And now, sports fans, we face a dilemma. If the Cardinals stay on the winning track they could make it all the way to the Super Bowl. If they do, it will be the first time a team will play in the big game in their home town. Great, except economic experts are saying that will throw the economy for a loss. It would mean close to 100,000 fewer visitors since there would be one less team from out of town. The cost of a home team in the Super Bowl: perhaps many million of dollars lost. The benefit in community pride and joy: priceless.
If we can dream it we can do it
We’re all constantly looking for innovative and creative ideas to develop and make happen. Which is why I applaud ASU president Michael Crow urging the community of science fiction writers to step up their game, broaden their vision, stretch their creativity. Chances are good, that if someone can envision and dream up a wild new idea, somebody later just might turn it into realty. Decades ago, it was Dick Tracy’s watch, driverless cars, and unmanned airplanes. All crazy fiction, now today’s reality. Crow’s call is a reminder to us all to let wild imaginations spur tomorrow’s innovation. I’m in. Beam me up, Scotty.
Repairing an image, one step at a time
Arizona has taken a lot of hits to its image recently, and there remain lingering perceptions about who we are. Among them: the state is old (full of retirees) and dumb (education is awful). But consider two recent reports. One from Congressional Research that says the 25- to 34-year-old age group has grown by 130 percent from 1970 to 2010, one of the fastest rates in the nation. The other from Zillow research. It says there are 107,000 college students in Phoenix – more than Washington D.C., Denver, Atlanta or Seattle. How does the state start repairing its image? One fact at a time.

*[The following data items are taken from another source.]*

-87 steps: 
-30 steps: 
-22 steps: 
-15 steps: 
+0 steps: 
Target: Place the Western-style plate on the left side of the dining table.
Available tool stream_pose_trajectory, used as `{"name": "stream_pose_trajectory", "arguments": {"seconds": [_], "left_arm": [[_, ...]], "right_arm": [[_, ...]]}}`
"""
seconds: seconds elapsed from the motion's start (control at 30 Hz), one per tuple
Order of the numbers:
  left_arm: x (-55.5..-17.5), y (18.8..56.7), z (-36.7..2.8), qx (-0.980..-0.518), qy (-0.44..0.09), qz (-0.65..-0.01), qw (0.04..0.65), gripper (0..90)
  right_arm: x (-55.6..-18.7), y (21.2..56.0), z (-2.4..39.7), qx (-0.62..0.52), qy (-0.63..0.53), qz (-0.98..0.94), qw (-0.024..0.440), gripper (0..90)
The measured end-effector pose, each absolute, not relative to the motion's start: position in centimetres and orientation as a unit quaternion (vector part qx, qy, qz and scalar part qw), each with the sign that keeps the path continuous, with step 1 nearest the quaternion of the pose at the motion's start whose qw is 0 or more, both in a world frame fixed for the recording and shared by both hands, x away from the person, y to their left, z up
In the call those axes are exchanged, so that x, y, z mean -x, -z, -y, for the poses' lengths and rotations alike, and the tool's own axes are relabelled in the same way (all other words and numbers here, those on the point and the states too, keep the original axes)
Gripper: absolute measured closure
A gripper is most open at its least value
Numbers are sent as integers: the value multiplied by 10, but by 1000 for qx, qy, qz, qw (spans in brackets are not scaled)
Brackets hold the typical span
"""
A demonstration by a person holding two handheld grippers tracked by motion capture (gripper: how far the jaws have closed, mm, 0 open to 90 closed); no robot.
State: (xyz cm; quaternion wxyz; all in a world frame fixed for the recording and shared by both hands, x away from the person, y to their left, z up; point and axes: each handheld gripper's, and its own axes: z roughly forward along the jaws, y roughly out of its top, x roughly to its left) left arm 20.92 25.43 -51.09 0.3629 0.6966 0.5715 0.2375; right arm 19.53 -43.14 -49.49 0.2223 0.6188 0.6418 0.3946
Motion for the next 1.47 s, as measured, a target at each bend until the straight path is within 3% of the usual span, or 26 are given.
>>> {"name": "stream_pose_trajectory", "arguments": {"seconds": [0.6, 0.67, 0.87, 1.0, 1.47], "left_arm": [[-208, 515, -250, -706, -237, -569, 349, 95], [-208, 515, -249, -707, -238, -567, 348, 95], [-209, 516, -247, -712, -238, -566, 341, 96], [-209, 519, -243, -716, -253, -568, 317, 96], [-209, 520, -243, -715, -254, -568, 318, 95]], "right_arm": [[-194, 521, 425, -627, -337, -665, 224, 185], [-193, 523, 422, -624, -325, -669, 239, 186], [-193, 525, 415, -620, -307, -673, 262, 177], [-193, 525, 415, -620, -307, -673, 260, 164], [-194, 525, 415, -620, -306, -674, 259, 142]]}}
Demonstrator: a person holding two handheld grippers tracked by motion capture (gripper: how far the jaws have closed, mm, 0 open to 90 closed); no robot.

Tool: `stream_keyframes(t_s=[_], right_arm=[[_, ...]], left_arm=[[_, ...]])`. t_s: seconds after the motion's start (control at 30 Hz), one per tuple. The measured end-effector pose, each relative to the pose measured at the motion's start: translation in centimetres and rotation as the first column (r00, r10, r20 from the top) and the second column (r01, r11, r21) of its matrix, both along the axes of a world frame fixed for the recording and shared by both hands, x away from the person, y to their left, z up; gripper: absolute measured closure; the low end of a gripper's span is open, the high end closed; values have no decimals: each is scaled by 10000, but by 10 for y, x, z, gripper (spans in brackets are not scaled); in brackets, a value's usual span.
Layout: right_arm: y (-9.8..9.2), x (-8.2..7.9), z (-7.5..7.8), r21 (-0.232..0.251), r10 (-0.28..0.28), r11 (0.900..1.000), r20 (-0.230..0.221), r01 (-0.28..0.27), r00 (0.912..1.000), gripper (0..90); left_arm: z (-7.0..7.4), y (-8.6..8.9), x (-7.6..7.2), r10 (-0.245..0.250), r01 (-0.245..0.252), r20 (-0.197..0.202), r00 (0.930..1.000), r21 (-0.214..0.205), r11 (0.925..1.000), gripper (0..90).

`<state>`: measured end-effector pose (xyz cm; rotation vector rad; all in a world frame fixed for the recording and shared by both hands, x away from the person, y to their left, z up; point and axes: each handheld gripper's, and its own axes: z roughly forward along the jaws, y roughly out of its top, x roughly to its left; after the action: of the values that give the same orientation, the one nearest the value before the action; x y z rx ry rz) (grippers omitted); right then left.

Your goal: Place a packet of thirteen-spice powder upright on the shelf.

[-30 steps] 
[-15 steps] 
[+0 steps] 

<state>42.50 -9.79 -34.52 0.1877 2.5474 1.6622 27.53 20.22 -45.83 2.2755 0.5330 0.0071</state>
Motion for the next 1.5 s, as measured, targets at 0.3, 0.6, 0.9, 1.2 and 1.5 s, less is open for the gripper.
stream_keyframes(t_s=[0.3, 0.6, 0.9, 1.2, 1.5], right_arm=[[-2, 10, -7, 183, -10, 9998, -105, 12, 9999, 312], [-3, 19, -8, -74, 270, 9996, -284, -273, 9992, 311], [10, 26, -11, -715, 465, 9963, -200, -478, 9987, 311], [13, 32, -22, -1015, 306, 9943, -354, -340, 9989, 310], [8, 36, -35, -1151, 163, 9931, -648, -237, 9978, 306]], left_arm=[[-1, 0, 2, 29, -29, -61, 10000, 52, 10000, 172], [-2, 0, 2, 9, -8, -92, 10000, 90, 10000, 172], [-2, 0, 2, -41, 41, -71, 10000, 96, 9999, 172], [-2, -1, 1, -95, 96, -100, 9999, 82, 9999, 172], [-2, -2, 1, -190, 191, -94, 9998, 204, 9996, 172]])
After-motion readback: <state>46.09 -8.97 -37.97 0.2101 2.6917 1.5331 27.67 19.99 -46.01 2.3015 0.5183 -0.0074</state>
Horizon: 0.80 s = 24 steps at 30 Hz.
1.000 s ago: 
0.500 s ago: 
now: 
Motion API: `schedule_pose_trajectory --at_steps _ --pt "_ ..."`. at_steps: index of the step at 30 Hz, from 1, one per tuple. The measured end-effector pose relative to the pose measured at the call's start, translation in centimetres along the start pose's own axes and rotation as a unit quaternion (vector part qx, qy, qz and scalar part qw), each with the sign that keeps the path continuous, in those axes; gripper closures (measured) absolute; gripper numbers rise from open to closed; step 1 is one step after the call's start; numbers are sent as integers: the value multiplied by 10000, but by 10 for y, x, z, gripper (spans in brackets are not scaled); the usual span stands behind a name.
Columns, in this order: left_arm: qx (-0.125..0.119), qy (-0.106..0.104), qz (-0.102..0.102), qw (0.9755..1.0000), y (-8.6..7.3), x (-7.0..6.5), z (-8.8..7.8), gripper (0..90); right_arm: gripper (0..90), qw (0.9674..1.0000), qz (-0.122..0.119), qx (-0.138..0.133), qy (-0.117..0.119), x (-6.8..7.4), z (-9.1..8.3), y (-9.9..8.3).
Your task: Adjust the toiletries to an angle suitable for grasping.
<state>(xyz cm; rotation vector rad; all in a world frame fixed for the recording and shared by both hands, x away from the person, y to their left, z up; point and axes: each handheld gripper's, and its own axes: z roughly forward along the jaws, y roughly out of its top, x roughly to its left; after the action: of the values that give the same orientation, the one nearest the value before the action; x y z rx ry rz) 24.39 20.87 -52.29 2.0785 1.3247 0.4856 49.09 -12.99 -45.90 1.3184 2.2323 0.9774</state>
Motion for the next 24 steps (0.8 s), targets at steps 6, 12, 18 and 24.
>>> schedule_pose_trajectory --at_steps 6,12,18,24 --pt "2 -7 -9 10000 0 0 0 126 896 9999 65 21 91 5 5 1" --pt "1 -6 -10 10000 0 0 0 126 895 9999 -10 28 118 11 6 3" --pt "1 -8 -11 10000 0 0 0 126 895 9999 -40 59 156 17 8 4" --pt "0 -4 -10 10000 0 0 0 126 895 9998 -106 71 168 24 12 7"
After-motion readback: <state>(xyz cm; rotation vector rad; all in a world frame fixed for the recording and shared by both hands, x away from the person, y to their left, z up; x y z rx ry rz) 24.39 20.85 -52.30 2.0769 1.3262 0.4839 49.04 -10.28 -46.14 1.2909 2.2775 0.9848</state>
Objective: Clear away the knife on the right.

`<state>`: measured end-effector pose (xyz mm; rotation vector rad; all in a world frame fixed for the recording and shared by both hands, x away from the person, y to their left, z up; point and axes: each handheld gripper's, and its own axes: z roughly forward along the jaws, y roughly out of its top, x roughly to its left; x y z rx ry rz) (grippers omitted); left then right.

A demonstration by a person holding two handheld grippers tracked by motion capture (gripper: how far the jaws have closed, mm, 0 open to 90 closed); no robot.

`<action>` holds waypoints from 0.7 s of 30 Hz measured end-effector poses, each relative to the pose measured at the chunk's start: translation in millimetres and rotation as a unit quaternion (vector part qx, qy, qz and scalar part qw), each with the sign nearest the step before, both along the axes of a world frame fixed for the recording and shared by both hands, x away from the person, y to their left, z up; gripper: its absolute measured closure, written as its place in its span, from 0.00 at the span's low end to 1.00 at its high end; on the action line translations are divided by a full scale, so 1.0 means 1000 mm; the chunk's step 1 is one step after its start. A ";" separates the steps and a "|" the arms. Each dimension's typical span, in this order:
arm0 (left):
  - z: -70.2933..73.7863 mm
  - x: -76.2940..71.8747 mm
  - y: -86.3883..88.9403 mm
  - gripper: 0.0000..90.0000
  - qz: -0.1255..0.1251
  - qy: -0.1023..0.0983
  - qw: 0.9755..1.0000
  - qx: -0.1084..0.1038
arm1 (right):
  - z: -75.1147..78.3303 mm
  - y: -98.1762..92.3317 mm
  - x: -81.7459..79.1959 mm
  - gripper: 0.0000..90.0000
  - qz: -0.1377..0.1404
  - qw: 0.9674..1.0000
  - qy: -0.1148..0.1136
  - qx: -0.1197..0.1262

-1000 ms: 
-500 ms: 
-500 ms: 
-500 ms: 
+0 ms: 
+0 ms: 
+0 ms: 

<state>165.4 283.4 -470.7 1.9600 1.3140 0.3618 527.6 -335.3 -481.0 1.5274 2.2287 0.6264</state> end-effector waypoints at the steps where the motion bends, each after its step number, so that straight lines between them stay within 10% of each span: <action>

Working hard, feeling better
Another Labor Day has come and gone, as we saluted the value of hard work and those who toil, and took a brief break in our busy lives. So I took advantage and did a little work that day and washed the car. Not at the $3 car wash, as usual. But in the driveway, the old-fashioned way. And a funny thing appeared: neighbors! People I never see given our walled-off yards and hectic lifestyles. People stopping to chat. Getting reacquainted. Neighborhood fellowship. What a reminder. Rolling up your sleeves for a little hard work, indeed, has many benefits.
Words nice, action better
Usually, apologizing when you are at fault for something is a good thing. Two of the most powerful but underused words are “I’m sorry,” right up there with “thank you.” But when the VA finally decided to apologize this week it ran hollow. Apologies are successful if they are issued quickly and come with sincerity. The VA fumbled it on both counts. Apologies ultimately work if you learn from your mistakes and implement a plan to ensure you never repeat them. We can only hope the VA manages to do that.